Please print each entry below exactly as it stands, but without any pictures.

--- Source information Enclosed Below ---

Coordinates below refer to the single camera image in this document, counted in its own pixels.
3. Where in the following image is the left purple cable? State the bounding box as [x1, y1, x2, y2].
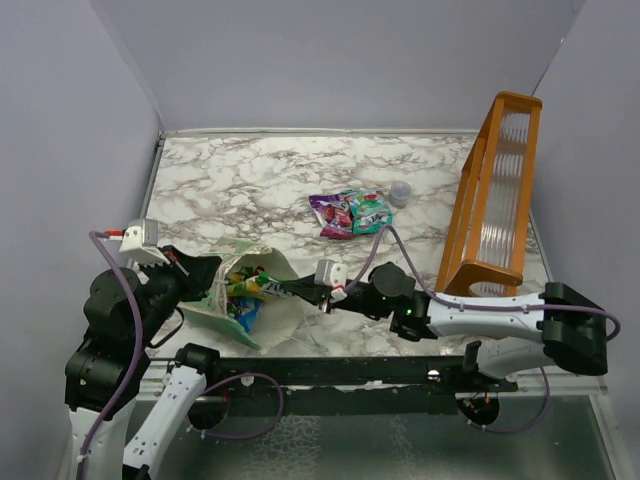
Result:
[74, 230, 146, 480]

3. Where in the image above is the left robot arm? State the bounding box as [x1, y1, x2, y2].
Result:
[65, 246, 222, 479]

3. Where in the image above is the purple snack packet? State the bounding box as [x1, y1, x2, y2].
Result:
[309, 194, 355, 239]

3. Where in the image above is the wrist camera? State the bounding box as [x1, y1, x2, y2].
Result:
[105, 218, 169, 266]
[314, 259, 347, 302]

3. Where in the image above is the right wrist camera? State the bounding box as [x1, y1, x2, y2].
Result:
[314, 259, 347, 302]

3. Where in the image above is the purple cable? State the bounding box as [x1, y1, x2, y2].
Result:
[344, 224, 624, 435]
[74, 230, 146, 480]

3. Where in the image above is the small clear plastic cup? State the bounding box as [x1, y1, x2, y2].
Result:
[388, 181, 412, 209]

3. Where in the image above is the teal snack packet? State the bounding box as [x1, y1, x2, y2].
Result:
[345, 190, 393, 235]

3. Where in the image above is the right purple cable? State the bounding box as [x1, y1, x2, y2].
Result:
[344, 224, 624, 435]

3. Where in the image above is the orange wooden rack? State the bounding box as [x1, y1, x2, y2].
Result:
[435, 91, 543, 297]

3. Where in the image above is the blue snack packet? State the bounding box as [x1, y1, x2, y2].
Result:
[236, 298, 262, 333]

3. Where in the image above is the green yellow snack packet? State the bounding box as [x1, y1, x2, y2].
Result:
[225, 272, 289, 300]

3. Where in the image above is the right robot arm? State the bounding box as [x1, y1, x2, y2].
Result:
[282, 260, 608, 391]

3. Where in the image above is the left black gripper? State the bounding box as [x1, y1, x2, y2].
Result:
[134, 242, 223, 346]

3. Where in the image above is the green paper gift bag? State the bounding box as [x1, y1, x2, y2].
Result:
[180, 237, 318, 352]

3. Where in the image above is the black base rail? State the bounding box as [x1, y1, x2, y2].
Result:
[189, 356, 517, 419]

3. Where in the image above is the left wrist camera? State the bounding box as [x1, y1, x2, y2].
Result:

--- End of Enclosed Source information ---

--- Written solution ---
Coordinates below refer to the single camera image in this document, counted in its own pixels.
3. Where in the following image is the left purple cable? State the bounding box as [x1, y1, x2, y2].
Result:
[74, 230, 146, 480]

3. Where in the image above is the left robot arm? State the bounding box as [x1, y1, x2, y2].
Result:
[65, 246, 222, 479]

3. Where in the image above is the purple snack packet? State the bounding box as [x1, y1, x2, y2].
Result:
[309, 194, 355, 239]

3. Where in the image above is the wrist camera? State the bounding box as [x1, y1, x2, y2].
Result:
[105, 218, 169, 266]
[314, 259, 347, 302]

3. Where in the image above is the right wrist camera? State the bounding box as [x1, y1, x2, y2].
Result:
[314, 259, 347, 302]

3. Where in the image above is the purple cable? State the bounding box as [x1, y1, x2, y2].
Result:
[344, 224, 624, 435]
[74, 230, 146, 480]

3. Where in the image above is the small clear plastic cup? State the bounding box as [x1, y1, x2, y2].
Result:
[388, 181, 412, 209]

3. Where in the image above is the teal snack packet? State the bounding box as [x1, y1, x2, y2].
Result:
[345, 190, 393, 235]

3. Where in the image above is the right purple cable? State the bounding box as [x1, y1, x2, y2].
Result:
[344, 224, 624, 435]

3. Where in the image above is the orange wooden rack? State the bounding box as [x1, y1, x2, y2].
Result:
[435, 91, 543, 297]

3. Where in the image above is the blue snack packet? State the bounding box as [x1, y1, x2, y2].
Result:
[236, 298, 262, 333]

3. Where in the image above is the green yellow snack packet? State the bounding box as [x1, y1, x2, y2].
Result:
[225, 272, 289, 300]

3. Where in the image above is the right robot arm? State the bounding box as [x1, y1, x2, y2].
Result:
[282, 260, 608, 391]

3. Where in the image above is the left black gripper? State the bounding box as [x1, y1, x2, y2].
Result:
[134, 242, 223, 346]

3. Where in the image above is the green paper gift bag? State the bounding box as [x1, y1, x2, y2].
Result:
[180, 237, 318, 352]

3. Where in the image above is the black base rail? State the bounding box as [x1, y1, x2, y2].
Result:
[189, 356, 517, 419]

3. Where in the image above is the left wrist camera? State the bounding box as [x1, y1, x2, y2].
Result:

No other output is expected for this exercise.